▸ **Task instructions**
Print the listing once more, exactly as written.

-------- Extracted information

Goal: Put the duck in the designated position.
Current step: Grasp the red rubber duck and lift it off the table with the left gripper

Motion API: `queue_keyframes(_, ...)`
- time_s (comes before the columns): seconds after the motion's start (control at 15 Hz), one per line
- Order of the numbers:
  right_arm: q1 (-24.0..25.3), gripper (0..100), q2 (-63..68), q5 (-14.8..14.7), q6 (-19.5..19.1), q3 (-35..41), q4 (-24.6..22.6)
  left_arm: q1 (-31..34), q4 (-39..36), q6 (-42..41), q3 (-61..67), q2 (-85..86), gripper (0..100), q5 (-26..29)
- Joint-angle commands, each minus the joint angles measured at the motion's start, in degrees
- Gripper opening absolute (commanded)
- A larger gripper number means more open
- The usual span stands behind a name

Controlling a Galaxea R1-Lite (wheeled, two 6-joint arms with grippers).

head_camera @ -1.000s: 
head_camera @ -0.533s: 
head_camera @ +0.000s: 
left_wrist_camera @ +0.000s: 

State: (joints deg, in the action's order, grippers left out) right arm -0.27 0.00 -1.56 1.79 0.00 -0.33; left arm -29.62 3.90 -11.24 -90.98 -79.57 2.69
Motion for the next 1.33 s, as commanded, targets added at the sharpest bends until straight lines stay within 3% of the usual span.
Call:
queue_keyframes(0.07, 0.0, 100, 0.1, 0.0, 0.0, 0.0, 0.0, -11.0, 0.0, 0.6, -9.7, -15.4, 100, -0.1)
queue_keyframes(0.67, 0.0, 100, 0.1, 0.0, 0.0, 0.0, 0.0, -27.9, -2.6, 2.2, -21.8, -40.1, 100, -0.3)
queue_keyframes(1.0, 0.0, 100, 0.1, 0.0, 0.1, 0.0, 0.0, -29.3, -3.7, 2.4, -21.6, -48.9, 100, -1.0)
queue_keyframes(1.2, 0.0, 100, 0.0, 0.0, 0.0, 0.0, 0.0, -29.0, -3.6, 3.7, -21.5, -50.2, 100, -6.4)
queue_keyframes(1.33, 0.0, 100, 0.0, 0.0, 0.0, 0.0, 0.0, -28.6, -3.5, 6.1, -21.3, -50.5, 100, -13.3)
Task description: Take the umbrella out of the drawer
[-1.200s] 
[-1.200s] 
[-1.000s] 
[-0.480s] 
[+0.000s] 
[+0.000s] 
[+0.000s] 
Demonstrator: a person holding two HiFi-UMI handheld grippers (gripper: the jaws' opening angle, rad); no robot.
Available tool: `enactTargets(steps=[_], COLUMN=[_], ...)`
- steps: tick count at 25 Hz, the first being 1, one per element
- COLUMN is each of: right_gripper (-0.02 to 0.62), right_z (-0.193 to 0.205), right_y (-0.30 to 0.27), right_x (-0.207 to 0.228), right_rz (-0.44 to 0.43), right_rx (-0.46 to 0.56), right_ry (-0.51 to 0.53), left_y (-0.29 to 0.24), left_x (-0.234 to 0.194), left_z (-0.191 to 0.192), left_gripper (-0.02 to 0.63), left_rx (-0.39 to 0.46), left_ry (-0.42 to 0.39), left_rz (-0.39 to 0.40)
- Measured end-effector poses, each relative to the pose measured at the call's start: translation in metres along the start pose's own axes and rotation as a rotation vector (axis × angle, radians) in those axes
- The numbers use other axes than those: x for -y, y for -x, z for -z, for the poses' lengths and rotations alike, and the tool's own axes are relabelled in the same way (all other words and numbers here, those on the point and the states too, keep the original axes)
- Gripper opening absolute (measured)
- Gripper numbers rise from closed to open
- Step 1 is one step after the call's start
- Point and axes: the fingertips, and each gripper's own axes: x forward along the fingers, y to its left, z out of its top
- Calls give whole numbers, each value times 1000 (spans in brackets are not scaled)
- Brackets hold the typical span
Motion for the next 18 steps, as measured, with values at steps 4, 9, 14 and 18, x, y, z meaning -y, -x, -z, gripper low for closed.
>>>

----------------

▸ **Response box**
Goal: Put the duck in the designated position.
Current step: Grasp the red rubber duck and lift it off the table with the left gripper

Motion API: `queue_keyframes(_, ...)`
- time_s (comes before the columns): seconds after the motion's start (control at 15 Hz), one per line
- Order of the numbers:
  right_arm: q1 (-24.0..25.3), gripper (0..100), q2 (-63..68), q5 (-14.8..14.7), q6 (-19.5..19.1), q3 (-35..41), q4 (-24.6..22.6)
  left_arm: q1 (-31..34), q4 (-39..36), q6 (-42..41), q3 (-61..67), q2 (-85..86), gripper (0..100), q5 (-26..29)
- Joint-angle commands, each minus the joint angles measured at the motion's start, in degrees
- Gripper opening absolute (commanded)
- A larger gripper number means more open
- The usual span stands behind a name

Controlling a Galaxea R1-Lite (wheeled, two 6-joint arms with grippers).

head_camera @ -1.000s: 
head_camera @ -0.533s: 
head_camera @ +0.000s: 
left_wrist_camera @ +0.000s: 

State: (joints deg, in the action's order, grippers left out) right arm -0.27 0.00 -1.56 1.79 0.00 -0.33; left arm -29.62 3.90 -11.24 -90.98 -79.57 2.69
Motion for the next 1.33 s, as commanded, targets added at the sharpest bends until straight lines stay within 3% of the usual span.
Call:
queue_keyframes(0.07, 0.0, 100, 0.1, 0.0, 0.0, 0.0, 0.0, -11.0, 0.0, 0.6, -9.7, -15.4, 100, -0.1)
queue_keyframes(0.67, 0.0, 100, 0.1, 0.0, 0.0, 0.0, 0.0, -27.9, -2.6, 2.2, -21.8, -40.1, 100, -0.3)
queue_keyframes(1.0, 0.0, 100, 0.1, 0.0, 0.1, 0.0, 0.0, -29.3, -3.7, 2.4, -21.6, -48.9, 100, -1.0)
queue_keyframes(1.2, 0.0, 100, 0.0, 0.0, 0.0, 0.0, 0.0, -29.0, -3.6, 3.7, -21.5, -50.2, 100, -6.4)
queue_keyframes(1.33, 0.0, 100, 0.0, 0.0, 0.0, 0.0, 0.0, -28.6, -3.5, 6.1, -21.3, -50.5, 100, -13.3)
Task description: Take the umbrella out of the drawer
[-1.200s] 
[-1.200s] 
[-1.000s] 
[-0.480s] 
[+0.000s] 
[+0.000s] 
[+0.000s] 
Demonstrator: a person holding two HiFi-UMI handheld grippers (gripper: the jaws' opening angle, rad); no robot.
Available tool: `enactTargets(steps=[_], COLUMN=[_], ...)`
- steps: tick count at 25 Hz, the first being 1, one per element
- COLUMN is each of: right_gripper (-0.02 to 0.62), right_z (-0.193 to 0.205), right_y (-0.30 to 0.27), right_x (-0.207 to 0.228), right_rz (-0.44 to 0.43), right_rx (-0.46 to 0.56), right_ry (-0.51 to 0.53), left_y (-0.29 to 0.24), left_x (-0.234 to 0.194), left_z (-0.191 to 0.192), left_gripper (-0.02 to 0.63), left_rx (-0.39 to 0.46), left_ry (-0.42 to 0.39), left_rz (-0.39 to 0.40)
- Measured end-effector poses, each relative to the pose measured at the call's start: translation in metres along the start pose's own axes and rotation as a rotation vector (axis × angle, radians) in those axes
- The numbers use other axes than those: x for -y, y for -x, z for -z, for the poses' lengths and rotations alike, and the tool's own axes are relabelled in the same way (all other words and numbers here, those on the point and the states too, keep the original axes)
- Gripper opening absolute (measured)
- Gripper numbers rise from closed to open
- Step 1 is one step after the call's start
- Point and axes: the fingertips, and each gripper's own axes: x forward along the fingers, y to its left, z out of its top
- Calls give whole numbers, each value times 1000 (spans in brackets are not scaled)
- Brackets hold the typical span
Motion for the next 18 steps, as measured, with values at steps 4, 9, 14 and 18, x, y, z meaning -y, -x, -z, gripper low for closed.
>>>

This exercise has been completed.